Почему он так смотрит?

— Я понимаю, — выдохнул он, — но я ничего не смог с собой поделать. Мне просто… в голове что-то щелкнуло, когда я услышал его имя. Так хотелось поверить в то, что он…

— Это был необдуманный поступок, — перебил его Ньют, вновь заводясь от чувства надвигающейся катастрофы.

Он что, читает мои мысли? Господи, ну почему он так смотрит?

— Разве ты не делаешь необдуманных поступков? — прошептал Томас, тоже чувствуя разлившееся напряжение.

Он и есть мой самый необдуманный поступок, подумал Ньют, не успевая испугаться.

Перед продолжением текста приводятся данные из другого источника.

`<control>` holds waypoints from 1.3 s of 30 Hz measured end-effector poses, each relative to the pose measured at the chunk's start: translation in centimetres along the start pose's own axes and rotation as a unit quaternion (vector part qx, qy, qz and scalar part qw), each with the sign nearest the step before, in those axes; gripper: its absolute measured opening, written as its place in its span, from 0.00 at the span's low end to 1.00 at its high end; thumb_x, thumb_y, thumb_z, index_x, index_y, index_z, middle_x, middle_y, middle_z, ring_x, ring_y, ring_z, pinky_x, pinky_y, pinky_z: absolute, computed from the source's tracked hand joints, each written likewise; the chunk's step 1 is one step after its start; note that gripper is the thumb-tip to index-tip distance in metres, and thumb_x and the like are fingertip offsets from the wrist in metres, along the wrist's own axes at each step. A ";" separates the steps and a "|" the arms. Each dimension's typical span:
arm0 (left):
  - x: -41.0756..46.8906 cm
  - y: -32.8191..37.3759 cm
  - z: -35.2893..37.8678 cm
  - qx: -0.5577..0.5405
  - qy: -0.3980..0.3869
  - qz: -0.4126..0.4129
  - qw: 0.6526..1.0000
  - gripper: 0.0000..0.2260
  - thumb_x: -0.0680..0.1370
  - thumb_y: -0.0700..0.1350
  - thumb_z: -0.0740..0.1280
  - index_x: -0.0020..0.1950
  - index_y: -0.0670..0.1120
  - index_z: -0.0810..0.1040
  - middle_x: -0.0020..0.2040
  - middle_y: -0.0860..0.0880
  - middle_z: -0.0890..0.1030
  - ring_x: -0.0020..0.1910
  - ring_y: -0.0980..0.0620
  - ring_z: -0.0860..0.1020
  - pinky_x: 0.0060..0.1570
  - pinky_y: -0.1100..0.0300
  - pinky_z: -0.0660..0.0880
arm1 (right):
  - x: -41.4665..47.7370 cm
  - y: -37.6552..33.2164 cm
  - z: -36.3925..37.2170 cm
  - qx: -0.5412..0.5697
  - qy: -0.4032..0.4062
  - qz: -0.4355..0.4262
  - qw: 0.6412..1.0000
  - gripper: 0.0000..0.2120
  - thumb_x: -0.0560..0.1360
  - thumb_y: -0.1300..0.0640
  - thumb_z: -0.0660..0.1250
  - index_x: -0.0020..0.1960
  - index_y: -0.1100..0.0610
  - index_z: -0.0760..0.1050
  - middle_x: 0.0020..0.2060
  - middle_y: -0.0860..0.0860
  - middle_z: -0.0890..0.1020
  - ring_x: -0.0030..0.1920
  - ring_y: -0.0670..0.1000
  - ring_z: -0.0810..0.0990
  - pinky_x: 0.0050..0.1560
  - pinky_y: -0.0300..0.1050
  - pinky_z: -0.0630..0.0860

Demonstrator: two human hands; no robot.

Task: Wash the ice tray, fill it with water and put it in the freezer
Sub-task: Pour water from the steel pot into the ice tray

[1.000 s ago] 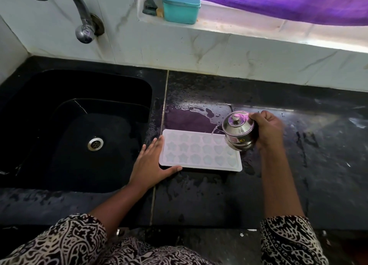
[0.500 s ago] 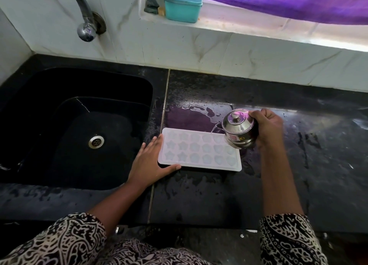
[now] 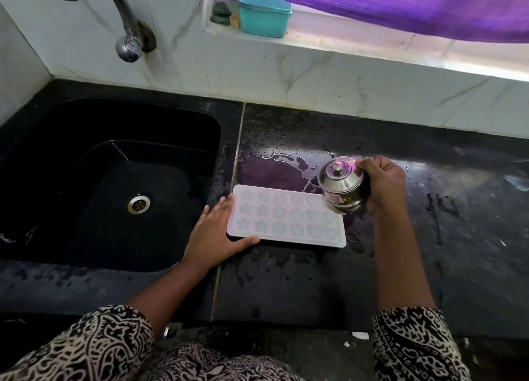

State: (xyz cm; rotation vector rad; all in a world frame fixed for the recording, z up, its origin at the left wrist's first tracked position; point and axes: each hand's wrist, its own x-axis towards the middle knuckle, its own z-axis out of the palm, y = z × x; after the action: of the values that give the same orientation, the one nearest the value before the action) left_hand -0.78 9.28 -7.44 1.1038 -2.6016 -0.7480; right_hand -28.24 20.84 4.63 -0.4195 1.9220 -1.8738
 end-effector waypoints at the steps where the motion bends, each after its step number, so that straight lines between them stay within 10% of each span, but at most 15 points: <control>1: 0.0 0.0 0.0 0.000 0.000 0.000 1.000 0.53 0.63 0.78 0.55 0.80 0.49 0.50 0.79 0.53 0.56 0.77 0.58 0.51 0.75 0.56 0.45 | 0.0 0.0 0.0 -0.001 -0.002 0.000 1.000 0.15 0.70 0.65 0.68 0.29 0.54 0.67 0.25 0.48 0.74 0.26 0.45 0.72 0.29 0.38 0.71; 20: 0.0 0.0 0.0 0.003 0.003 0.002 1.000 0.56 0.61 0.82 0.49 0.79 0.49 0.49 0.79 0.53 0.56 0.77 0.58 0.51 0.75 0.56 0.45 | 0.2 -0.5 -0.5 0.129 0.013 0.027 0.991 0.15 0.71 0.68 0.63 0.28 0.56 0.69 0.21 0.46 0.74 0.24 0.44 0.70 0.28 0.34 0.69; 39: 0.0 -0.2 0.2 0.008 0.002 0.000 1.000 0.53 0.63 0.79 0.55 0.80 0.49 0.49 0.79 0.54 0.56 0.77 0.59 0.51 0.75 0.57 0.44 | 0.8 0.3 -2.7 -0.010 0.044 -0.010 0.999 0.14 0.68 0.66 0.68 0.29 0.55 0.67 0.22 0.46 0.74 0.26 0.46 0.70 0.28 0.37 0.70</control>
State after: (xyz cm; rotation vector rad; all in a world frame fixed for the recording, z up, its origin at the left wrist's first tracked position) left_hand -0.77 9.25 -7.73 1.1095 -2.6092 -0.7262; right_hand -30.25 22.78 4.24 -0.3689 2.0030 -1.9159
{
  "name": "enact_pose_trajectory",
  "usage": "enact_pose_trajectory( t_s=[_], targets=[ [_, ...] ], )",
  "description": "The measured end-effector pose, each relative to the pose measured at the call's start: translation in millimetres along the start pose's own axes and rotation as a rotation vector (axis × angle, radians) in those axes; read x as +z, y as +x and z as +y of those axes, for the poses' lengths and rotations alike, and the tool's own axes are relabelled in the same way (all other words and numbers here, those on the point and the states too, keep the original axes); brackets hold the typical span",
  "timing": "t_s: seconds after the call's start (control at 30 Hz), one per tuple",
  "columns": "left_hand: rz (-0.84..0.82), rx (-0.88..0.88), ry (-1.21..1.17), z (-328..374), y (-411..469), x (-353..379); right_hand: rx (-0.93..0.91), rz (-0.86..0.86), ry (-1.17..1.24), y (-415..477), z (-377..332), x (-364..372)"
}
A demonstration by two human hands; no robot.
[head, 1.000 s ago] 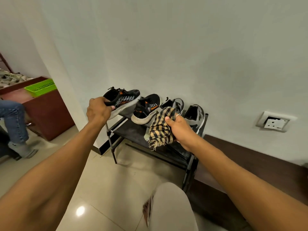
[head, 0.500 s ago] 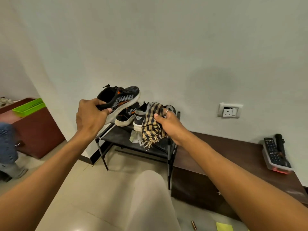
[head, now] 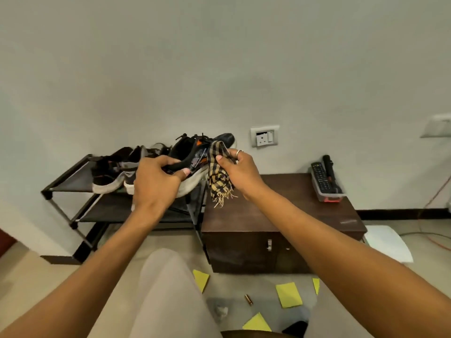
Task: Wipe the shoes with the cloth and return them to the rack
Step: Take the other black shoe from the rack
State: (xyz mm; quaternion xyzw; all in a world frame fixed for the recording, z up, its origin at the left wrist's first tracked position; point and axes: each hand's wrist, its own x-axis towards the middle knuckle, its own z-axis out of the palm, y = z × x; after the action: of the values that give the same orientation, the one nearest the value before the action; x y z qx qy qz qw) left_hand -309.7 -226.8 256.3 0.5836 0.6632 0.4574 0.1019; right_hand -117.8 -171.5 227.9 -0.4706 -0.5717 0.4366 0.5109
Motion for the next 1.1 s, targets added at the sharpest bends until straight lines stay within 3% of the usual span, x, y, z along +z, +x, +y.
enact_pose_trajectory(
  t_s=[0.4, 0.7, 0.83, 1.1],
  targets=[
    [-0.275, -0.071, -0.049, -18, -19, 176, 0.218, 0.132, -0.179, 16, 118, -86],
    [-0.463, -0.153, 0.065, -78, -31, 264, 0.373, 0.043, -0.356, 26, 213, -97],
    [-0.592, -0.187, 0.121, -85, -26, 281, 0.327, 0.04, -0.396, 39, 229, -96],
    [-0.578, -0.303, 0.016, -91, 24, 319, 0.216, 0.042, -0.507, 60, 244, -96]
  ],
)
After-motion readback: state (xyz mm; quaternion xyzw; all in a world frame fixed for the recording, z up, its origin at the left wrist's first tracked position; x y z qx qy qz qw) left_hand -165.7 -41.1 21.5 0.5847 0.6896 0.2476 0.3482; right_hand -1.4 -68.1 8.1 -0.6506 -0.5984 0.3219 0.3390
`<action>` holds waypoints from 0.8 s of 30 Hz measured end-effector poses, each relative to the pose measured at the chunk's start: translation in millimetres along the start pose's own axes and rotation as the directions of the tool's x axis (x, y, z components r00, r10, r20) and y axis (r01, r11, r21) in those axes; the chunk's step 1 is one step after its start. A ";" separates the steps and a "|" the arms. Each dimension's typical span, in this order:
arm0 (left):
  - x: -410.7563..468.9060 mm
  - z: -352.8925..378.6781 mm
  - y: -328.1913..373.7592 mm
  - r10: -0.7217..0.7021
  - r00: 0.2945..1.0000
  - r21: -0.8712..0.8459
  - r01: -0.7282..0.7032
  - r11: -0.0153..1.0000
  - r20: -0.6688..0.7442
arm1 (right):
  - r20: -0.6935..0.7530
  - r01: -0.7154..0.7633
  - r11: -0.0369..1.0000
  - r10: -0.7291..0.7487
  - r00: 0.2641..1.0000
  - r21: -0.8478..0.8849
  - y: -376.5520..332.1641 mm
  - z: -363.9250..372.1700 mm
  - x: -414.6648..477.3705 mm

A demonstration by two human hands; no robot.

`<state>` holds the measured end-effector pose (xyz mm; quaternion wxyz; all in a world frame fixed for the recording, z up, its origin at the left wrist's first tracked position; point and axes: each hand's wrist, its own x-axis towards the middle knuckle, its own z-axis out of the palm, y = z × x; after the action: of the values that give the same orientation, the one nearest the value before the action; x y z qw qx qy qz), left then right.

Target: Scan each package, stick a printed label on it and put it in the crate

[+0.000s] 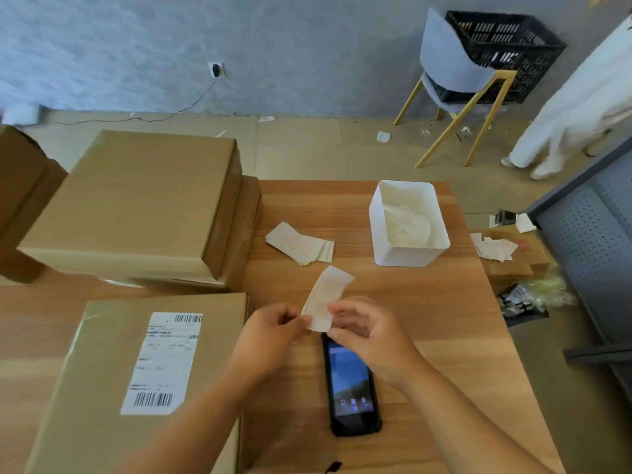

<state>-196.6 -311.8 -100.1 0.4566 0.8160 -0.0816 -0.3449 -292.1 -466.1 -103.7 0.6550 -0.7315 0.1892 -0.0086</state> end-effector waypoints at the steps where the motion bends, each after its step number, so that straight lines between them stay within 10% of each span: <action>1: -3.6 -8.0 -6.1 0.002 1.000 0.022 -0.002 1.000 -0.007 | -0.005 -0.017 1.000 0.017 1.000 -0.021 -2.4 8.2 -1.4; 7: -29.2 -61.3 -47.7 -0.009 0.999 0.020 0.009 1.000 -0.049 | -0.197 -0.015 0.976 -0.029 0.980 -0.217 -13.3 55.1 -8.3; 17: -74.6 -141.9 -106.2 0.104 0.992 0.165 -0.114 0.980 0.066 | -0.078 -0.013 0.963 -0.008 0.997 -0.268 -21.9 141.9 -15.5; 24: -99.2 -196.5 -148.3 0.009 0.999 -0.085 -0.011 0.996 -0.031 | -0.084 -0.085 0.996 0.088 0.993 0.034 -17.8 205.6 -28.1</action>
<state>-172.6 -47.5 -102.7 0.4940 0.8005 -0.0639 -0.3332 -259.9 -260.4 -109.2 0.6572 -0.7115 0.2484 -0.0142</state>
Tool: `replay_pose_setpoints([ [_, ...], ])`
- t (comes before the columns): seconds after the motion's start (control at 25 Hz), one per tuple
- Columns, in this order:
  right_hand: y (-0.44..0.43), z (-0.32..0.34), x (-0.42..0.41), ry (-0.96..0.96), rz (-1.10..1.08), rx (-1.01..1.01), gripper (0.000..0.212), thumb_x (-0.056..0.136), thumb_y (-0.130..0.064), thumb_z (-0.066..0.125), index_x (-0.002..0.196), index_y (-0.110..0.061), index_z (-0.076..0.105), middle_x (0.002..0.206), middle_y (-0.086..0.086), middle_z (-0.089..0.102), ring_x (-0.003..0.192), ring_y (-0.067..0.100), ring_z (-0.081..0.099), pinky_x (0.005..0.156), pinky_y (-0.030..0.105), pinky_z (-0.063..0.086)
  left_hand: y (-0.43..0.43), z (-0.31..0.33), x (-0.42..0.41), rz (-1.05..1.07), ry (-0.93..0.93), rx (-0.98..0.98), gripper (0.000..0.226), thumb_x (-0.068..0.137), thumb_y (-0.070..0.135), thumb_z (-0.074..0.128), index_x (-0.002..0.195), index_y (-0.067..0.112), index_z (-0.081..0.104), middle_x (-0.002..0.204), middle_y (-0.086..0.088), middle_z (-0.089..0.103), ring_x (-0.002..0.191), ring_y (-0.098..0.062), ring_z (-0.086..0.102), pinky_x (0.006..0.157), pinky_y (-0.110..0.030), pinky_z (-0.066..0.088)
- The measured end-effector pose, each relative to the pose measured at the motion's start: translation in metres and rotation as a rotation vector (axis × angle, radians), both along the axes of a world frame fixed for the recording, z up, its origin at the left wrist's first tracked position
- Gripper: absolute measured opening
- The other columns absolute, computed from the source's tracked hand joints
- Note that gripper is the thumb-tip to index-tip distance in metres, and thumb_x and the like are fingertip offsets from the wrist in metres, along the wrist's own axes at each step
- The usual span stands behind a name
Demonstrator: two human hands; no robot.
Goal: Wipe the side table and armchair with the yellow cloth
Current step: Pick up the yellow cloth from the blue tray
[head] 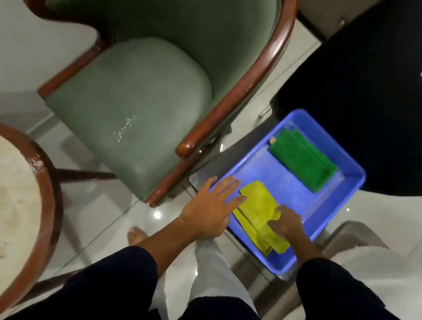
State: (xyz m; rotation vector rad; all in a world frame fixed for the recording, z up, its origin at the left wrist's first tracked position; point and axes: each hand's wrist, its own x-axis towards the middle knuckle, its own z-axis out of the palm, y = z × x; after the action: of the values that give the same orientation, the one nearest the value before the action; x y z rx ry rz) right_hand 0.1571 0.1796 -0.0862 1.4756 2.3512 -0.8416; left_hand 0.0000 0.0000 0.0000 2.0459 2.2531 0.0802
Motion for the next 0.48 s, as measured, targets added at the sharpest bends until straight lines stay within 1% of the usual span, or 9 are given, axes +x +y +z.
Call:
replay_pose_setpoints([
  [0.04,0.001,-0.022,0.030,-0.100,-0.052,-0.004,0.053,0.085,-0.022,0.067,0.131,-0.006,0.045,0.134,0.022,0.051,0.127,0.040,0.049,0.103,0.046,0.043,0.007,-0.020,0.028,-0.016,-0.040,-0.105,0.057,0.092,0.029,0.040,0.148,0.024,0.029,0.163,-0.012,0.013,0.151,-0.027,0.009,0.120,-0.050,0.012],
  [0.12,-0.001,-0.058,0.085,-0.129,-0.211,-0.016,0.064,0.080,-0.026,0.072,0.133,-0.009,0.041,0.134,0.020,0.046,0.127,0.042,0.046,0.101,0.051,0.042,0.013,-0.063,0.076,-0.055,-0.151,-0.228,0.055,0.091,0.028,0.040,0.146,0.021,0.033,0.161,-0.014,0.019,0.149,-0.027,0.012,0.117,-0.047,0.016],
  [0.16,-0.006,-0.067,0.107,-0.183,-0.252,-0.037,0.064,0.079,-0.029,0.073,0.132,-0.010,0.043,0.134,0.020,0.046,0.128,0.041,0.044,0.102,0.052,0.040,0.008,-0.082,0.096,-0.066,-0.173,-0.284,0.055,0.090,0.028,0.041,0.144,0.020,0.036,0.159,-0.015,0.022,0.148,-0.027,0.015,0.115,-0.047,0.019],
  [0.2,-0.009,-0.079,0.132,-0.267,-0.237,-0.076,0.060,0.079,-0.033,0.072,0.130,-0.012,0.047,0.135,0.019,0.045,0.130,0.040,0.042,0.105,0.052,0.038,0.007,-0.101,0.117,-0.091,-0.211,-0.322,0.054,0.089,0.027,0.042,0.142,0.020,0.038,0.157,-0.015,0.025,0.147,-0.027,0.017,0.113,-0.046,0.021],
  [0.24,-0.010,-0.089,0.153,-0.342,-0.154,-0.104,0.053,0.081,-0.035,0.069,0.126,-0.014,0.052,0.134,0.018,0.045,0.130,0.039,0.040,0.106,0.050,0.037,0.006,-0.116,0.134,-0.109,-0.253,-0.356,0.053,0.088,0.026,0.043,0.141,0.019,0.039,0.156,-0.015,0.028,0.146,-0.028,0.020,0.111,-0.045,0.024],
  [0.28,-0.013,-0.094,0.169,-0.373,-0.025,-0.147,0.043,0.082,-0.034,0.066,0.120,-0.017,0.057,0.132,0.017,0.047,0.129,0.038,0.042,0.105,0.048,0.038,0.006,-0.131,0.149,-0.117,-0.284,-0.380,0.054,0.088,0.026,0.044,0.141,0.020,0.039,0.155,-0.015,0.030,0.145,-0.028,0.022,0.110,-0.045,0.025],
  [0.36,-0.030,-0.091,0.188,-0.329,0.301,-0.287,0.023,0.084,-0.028,0.064,0.105,-0.022,0.059,0.122,0.015,0.058,0.119,0.034,0.054,0.092,0.041,0.046,0.008,-0.151,0.176,-0.129,-0.318,-0.441,0.062,0.087,0.027,0.048,0.146,0.021,0.032,0.158,-0.011,0.026,0.146,-0.026,0.020,0.111,-0.046,0.025],
  [0.44,-0.043,-0.082,0.200,-0.244,0.592,-0.316,0.022,0.082,-0.024,0.062,0.104,-0.020,0.058,0.111,0.010,0.067,0.104,0.033,0.063,0.076,0.037,0.048,0.015,-0.165,0.196,-0.168,-0.343,-0.556,0.077,0.086,0.033,0.055,0.151,0.018,0.018,0.163,-0.006,0.016,0.150,-0.023,0.009,0.118,-0.049,0.016],
  [0.48,-0.043,-0.071,0.202,-0.198,0.691,-0.266,0.024,0.081,-0.025,0.061,0.105,-0.020,0.058,0.106,0.008,0.069,0.098,0.033,0.065,0.070,0.035,0.046,0.020,-0.168,0.202,-0.207,-0.343,-0.604,0.082,0.085,0.037,0.059,0.151,0.017,0.016,0.163,-0.004,0.015,0.151,-0.022,0.005,0.120,-0.052,0.011],
])
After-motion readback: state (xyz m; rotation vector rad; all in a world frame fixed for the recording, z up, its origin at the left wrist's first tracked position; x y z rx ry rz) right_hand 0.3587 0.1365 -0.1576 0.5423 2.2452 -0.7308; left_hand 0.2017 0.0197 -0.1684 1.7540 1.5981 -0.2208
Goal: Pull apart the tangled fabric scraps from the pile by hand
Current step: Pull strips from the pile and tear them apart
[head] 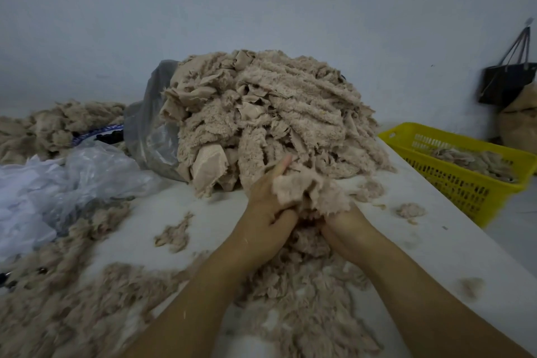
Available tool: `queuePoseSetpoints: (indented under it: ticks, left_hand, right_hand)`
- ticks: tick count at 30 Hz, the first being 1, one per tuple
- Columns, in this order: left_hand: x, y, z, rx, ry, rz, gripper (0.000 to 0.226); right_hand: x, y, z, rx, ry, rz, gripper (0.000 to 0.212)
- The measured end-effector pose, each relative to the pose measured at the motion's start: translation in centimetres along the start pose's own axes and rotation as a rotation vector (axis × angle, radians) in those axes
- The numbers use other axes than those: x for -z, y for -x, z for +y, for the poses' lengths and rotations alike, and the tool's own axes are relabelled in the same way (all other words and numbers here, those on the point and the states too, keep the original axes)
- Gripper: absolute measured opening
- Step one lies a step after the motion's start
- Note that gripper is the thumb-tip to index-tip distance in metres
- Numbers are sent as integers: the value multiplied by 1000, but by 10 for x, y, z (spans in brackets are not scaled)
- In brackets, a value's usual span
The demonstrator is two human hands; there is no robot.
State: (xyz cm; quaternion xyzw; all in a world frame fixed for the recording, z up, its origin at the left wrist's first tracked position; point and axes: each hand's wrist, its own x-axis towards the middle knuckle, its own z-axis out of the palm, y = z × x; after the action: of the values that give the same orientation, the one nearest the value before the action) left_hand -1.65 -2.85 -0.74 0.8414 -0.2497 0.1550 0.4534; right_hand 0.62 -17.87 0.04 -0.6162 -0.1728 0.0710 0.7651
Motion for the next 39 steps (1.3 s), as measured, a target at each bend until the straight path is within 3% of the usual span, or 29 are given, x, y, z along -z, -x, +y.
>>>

— Наверное, да, — быстро проговорил он и не давая себе ни секунды на дальнейшие размышления, прижался губами к сухим губам Томаса.

***

— Том! Том, просыпайся… — брюнета тащило из сна оглушительным, по его меркам, шепотом. Он не хотел просыпаться, только не теперь. Буквально минуту назад он смог уснуть, когда уставший мозг просто отказался вновь перемотать сцену их поцелуя на начало. Ньют позволил себе лишь немного расслабиться, когда Том перехватил его инициативу и мягко потянул парня к себе, осторожно касаясь напряженных губ. Блондин попытался упереться ему в грудь, споткнулся, почти выругался, но Томас чудовищной силой воли сохранил спокойствие и продолжил прижимать его, каждой клеточкой чувствуя страх Ньюта. Он передумал сразу же, как только шагнул к нему, но брюнет уверенно вел его через тревогу, ласково делясь своим теплом. Его губы и правда были такие мягкие и настойчивые, как и казалось, а поцелуй вышел лучше, чем Ньют мог себе представить. Глухо застонав, он откинул сомнения и обнял Томаса за шею, приподнявшись на носочках и прижавшись к Томасу дрожащим телом. Том будто ждал его решения, он тут же обхватил его теснее и сжал в объятиях, углубляя поцелуй. Его губы приоткрылись, выпуская горячий язык, что моментально стал искать дорогу между сведенных губ Ньюта и еще раз дернувшись, просто для профилактики, он поддался на его игру. Открыл рот, чувствуя, как Том пробирается внутрь, исследуя языком его небо и край верхних зубов.